そもそもペレスエラが身につけている、あの赤い長衣は──
「では、私はそろそろ去ります。ターシャ、あとのことは任せましたよ」
「えっ。あっ、ちょ、ちょっと待って下さい! ルシーンの野望を知ってるってことは、あなたも私たちと一緒に戦ってくれるんじゃ……?」
「残念ですが、カミラ。今はまだそのときではありません。今後あなた方の手に負えないような事態が起きたときには、私もまた力を貸しましょう。しかしそれ以上の干渉はできません。私にもまた、やるべきことがありますので」
「ペレスエラさまはセフィロトの管理で忙しいの。だからわたしがここに残ると言ってるわけ。分かったらこれ以上引き留めない方が身のためよ」
「み、身のためって……じゃあ星刻の使い方はあなたが教えてくれるの?」
「は? なんで? そんなに知りたきゃ、自分であれこれ試したら? 仮にも神刻使いでしょ?」
「こっ……この子、全っ然かわいくない……!」
幼い顔立ちでずけずけと棘を吐くターシャを前に、カミラは拳をわななかせていた。彼女たちの相性はすこぶる悪そうだな……とジェロディが今後の舵取りに不安を覚えていると、ときに視界の端でペレスエラが身を翻す。
「ペレスエラさん!」
ジェロディはとっさに彼女を呼び止めた。名を呼ばれたペレスエラは足を止めてくれたが、振り向く仕草は首から上だけで、もう時間がないのだろうと予感させる。聞きたいことは山ほどあった。けれど一つだけ質問を絞るのならば。
「あなたは聖女ラムシアですか?」
単刀直入なジェロディの問いかけに、ペレスエラはほんの微か目を丸くした。
しかしすぐに微笑をたたえ、艶めく赤い唇を開く。
「いいえ。私はラムシアではありません」
「じゃあ」
「ジェロディ。己の信じる道を迷わず行きなさい。ラムシアはきっと、その道の先であなたを待っているでしょう」
三度目の閃光が炸裂した。すべては真っ白な光の彼方に呑まれ、次にジェロディたちが視界を取り戻したとき、そこにペレスエラの姿はない。

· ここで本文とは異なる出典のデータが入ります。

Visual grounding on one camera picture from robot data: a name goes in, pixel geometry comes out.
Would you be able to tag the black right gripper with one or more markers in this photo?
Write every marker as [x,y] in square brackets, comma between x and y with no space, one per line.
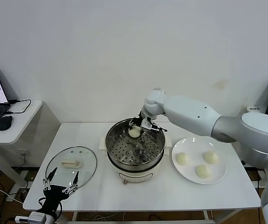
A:
[145,121]

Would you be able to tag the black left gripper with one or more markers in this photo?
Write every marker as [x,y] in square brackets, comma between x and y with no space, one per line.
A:
[54,194]

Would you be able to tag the white steamed baozi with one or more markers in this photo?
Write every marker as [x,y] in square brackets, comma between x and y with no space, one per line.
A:
[182,159]
[210,157]
[135,132]
[203,172]

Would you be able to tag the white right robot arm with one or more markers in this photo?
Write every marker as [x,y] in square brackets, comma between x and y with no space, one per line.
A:
[194,116]

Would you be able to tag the perforated steel steamer basket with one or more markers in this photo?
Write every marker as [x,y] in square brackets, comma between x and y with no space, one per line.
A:
[155,149]

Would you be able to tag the white work table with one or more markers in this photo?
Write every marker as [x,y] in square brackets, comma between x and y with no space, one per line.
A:
[101,198]

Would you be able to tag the white electric cooker base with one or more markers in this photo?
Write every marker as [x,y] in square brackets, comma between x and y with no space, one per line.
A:
[136,176]

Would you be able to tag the white side desk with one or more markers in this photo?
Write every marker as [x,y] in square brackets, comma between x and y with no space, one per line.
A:
[22,130]
[263,110]

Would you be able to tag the round white plate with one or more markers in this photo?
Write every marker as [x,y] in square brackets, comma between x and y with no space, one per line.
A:
[187,173]

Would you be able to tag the black computer mouse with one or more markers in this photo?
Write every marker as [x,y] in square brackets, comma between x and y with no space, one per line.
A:
[4,123]

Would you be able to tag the small white printed label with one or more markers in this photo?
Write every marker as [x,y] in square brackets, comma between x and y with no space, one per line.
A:
[254,108]

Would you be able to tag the white wall socket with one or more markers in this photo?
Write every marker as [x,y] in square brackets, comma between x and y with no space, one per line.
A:
[24,154]

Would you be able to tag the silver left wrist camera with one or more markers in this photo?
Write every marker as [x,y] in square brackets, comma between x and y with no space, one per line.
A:
[37,218]

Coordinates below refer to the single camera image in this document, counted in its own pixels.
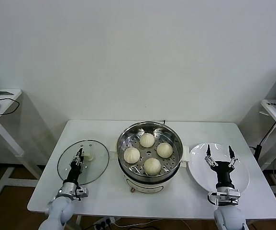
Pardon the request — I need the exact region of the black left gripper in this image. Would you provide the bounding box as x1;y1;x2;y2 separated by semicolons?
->
65;148;85;184

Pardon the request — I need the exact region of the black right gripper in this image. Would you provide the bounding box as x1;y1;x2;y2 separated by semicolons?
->
204;144;238;190

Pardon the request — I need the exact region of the round glass pot lid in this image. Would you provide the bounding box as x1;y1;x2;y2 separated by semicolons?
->
57;140;110;186

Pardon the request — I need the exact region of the white steamed baozi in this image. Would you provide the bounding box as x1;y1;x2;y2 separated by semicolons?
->
156;142;174;158
139;133;155;148
144;158;162;175
123;147;141;163

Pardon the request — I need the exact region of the stainless steel steamer basket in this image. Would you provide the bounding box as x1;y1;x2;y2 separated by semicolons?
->
117;121;184;179

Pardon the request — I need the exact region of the white round plate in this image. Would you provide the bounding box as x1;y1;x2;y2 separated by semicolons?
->
188;142;250;198

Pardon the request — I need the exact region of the white power strip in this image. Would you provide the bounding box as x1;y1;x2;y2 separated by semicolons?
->
92;217;117;228

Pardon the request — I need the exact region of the white electric cooker base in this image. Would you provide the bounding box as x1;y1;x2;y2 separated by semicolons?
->
109;140;191;194

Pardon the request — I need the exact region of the white side table with mouse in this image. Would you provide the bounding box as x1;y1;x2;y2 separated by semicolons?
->
0;88;43;199

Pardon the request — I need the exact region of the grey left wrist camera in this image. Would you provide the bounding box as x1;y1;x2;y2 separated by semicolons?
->
75;186;90;201

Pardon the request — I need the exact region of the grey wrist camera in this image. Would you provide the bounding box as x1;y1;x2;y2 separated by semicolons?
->
208;188;241;207
75;186;90;201

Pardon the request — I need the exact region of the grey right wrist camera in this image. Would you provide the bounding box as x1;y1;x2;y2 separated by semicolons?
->
208;188;241;207

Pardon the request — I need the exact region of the black mouse cable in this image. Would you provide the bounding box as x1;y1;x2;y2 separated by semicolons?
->
0;97;21;118

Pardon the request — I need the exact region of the white cable under table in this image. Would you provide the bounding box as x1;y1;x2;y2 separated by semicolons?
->
113;218;157;227

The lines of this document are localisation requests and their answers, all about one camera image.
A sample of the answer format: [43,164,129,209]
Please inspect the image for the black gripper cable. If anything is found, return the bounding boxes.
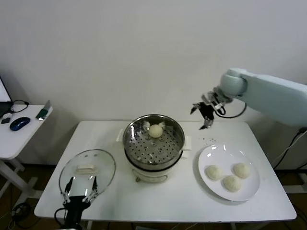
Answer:
[214,102,248,119]
[54,207,69,227]

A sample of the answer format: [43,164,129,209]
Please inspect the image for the blue computer mouse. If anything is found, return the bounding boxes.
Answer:
[10,117,31,132]

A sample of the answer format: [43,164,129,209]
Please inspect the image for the oval glass pot lid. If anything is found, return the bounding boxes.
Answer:
[59,149,117,199]

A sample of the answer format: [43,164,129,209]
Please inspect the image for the green and white stapler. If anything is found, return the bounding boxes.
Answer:
[35,100,53,121]

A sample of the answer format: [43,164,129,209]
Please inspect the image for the white steamed baozi bun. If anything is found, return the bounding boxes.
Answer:
[204,164,224,181]
[222,174,243,193]
[233,162,251,179]
[148,124,164,139]

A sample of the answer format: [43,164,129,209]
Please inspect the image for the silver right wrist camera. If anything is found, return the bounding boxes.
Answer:
[212,99,227,115]

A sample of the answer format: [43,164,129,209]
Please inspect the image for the black laptop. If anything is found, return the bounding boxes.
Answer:
[0,76,14,119]

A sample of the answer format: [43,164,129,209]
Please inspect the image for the white side desk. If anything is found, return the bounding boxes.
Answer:
[0,104,54,207]

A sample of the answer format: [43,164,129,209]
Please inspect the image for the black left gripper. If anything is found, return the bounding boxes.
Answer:
[61,176,99,226]

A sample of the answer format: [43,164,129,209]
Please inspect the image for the large white plate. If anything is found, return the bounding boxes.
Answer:
[197,143,261,201]

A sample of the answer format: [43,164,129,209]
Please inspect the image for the thin black looped cable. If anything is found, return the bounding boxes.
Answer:
[10,100,30,114]

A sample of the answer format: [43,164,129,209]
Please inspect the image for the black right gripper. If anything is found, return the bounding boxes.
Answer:
[190,102,216,131]

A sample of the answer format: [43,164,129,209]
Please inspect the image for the perforated steel steamer basket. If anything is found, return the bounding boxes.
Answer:
[122,114,186,166]

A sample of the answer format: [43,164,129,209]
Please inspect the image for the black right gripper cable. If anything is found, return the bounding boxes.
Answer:
[214,102,248,119]

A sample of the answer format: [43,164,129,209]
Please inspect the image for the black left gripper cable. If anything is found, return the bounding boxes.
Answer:
[54,207,69,227]

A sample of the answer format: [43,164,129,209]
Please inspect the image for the black power cable with plug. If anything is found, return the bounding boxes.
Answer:
[272,126,307,170]

「おい、ジェロ! お前、いつの間にそんなところに──って、あれ? そっちの子、誰?」
すぐ後ろからカイルの声がした。堰き止められていた水が一気に溢れ出すように、宴の喧騒が戻ってくる。
見渡した食堂では、何の変哲もなく宴の続きが始まっていた。自分とカミラとターシャ以外、時間が止まっていたことに気づく者は誰もいない。
「ティノくん……」
と左手を右手で隠したカミラが、困惑の眼差しを向けてきた。されど彼女がどうにか平静を装うとしているのを見て取って、ジェロディも頷き返す。
「カミラ。宴が終わったら屋上に来てくれる? 君に話しておきたいことがあるんだ」
カミラは瞳を不安で翳らせながらも、頷いてくれた。
そんな彼女の傍らでは真白い少女が、遠い世界でも見つめるように、星銀色の瞳を細めている。